TASK PROMPT. No pictures go into the copy. Write out exactly the lines below from the one containing "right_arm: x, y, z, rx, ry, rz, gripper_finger" through the one containing "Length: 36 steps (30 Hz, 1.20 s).".

EXERCISE INPUTS.
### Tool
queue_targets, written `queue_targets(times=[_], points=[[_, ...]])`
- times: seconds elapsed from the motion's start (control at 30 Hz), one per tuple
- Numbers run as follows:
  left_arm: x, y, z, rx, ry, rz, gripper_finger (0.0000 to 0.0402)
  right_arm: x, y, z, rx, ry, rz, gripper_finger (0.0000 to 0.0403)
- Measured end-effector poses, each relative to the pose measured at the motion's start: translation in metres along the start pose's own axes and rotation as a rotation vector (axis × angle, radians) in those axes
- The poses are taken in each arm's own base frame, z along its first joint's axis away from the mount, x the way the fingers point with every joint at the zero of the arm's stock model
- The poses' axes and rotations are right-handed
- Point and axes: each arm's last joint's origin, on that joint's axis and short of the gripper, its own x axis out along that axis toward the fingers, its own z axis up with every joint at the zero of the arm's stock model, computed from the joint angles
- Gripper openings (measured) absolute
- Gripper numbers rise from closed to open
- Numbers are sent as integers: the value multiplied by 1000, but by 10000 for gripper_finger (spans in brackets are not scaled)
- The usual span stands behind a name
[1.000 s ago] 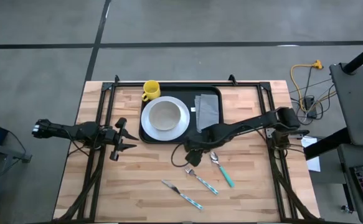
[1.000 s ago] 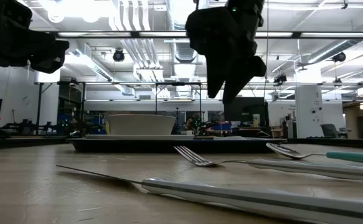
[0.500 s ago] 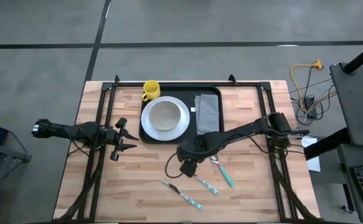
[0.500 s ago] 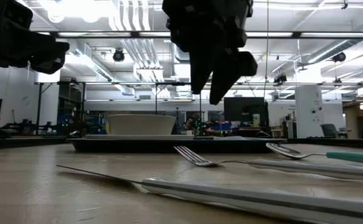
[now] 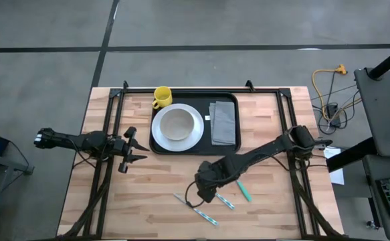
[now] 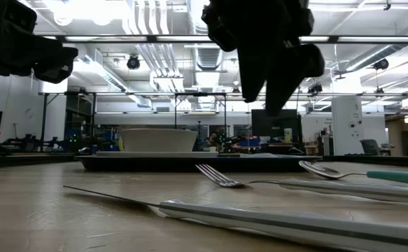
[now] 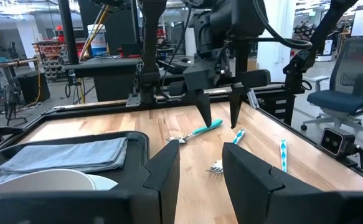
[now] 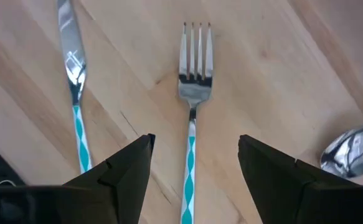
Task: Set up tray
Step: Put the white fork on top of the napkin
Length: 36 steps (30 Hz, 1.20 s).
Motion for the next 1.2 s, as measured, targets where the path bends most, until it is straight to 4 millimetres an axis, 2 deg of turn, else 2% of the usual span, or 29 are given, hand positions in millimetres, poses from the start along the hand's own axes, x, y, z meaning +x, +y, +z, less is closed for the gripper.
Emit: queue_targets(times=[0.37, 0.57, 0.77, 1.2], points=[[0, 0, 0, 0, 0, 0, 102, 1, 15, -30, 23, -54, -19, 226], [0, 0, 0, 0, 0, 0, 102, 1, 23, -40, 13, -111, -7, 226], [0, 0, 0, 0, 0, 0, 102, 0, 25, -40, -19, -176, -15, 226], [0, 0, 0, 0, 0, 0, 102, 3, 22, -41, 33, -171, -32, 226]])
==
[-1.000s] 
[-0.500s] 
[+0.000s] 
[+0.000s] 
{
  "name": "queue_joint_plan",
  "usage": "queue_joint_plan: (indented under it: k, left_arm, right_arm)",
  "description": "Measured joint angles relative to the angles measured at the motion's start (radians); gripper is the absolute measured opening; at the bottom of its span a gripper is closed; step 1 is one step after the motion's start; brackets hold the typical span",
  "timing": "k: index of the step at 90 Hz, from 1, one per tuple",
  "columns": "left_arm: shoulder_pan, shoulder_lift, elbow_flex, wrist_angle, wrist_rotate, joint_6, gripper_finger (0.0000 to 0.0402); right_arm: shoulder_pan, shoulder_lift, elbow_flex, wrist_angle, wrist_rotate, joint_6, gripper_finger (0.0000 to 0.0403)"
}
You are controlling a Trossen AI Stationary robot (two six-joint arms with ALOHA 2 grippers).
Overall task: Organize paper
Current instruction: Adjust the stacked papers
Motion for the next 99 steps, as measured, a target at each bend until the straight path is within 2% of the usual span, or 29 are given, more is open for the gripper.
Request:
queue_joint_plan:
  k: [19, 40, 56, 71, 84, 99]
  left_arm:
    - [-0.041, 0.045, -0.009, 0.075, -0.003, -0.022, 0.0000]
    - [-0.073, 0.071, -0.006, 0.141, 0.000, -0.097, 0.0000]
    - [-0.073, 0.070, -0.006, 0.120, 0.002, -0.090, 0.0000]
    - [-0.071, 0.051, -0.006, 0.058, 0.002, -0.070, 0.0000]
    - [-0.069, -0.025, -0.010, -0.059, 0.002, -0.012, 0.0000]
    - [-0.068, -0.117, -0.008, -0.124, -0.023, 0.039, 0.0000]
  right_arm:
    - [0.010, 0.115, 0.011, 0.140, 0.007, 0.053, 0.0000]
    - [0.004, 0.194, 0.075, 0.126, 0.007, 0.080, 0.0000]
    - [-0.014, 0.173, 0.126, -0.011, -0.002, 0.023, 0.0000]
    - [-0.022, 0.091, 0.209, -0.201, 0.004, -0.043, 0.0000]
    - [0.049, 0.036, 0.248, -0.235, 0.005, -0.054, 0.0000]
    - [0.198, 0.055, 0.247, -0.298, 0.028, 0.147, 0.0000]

EXERCISE RESPONSE.
  right_arm: x, y, z, rx, ry, rz, gripper_finger (0.0000 to 0.0403)
- Measured end-effector poses, each relative to the pose measured at the motion's start: translation in metres along the start pose's own axes and rotation as a rotation vector (axis × angle, radians) in those axes
- The poses are taken in each arm's own base frame, z along its first joint's axis away from the mount, x the way the fingers point with every joint at the zero of the arm's stock model
- The poses' axes and rotations are right-handed
- Point and axes: each arm's last joint's origin, on that joint's axis and short of the gripper, its own x axis out along that axis toward the fingers, its own z axis up with every joint at the zero of the arm's stock model, computed from the joint angles
- Gripper openings (measured) absolute
- Gripper numbers rise from closed to open
- Numbers are sent as integers: the value multiplied by 1000, but by 10000 for gripper_finger (spans in brackets are not scaled)
- The usual span stands behind a name
[1.000 s ago] 
[1.000 s ago] 
[0.500 s ago] 
[0.500 s ago] 
[now] 
[now] 
[now] 
[now] 
Task: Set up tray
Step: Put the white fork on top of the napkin
Length: 36 steps (30 Hz, 1.20 s).

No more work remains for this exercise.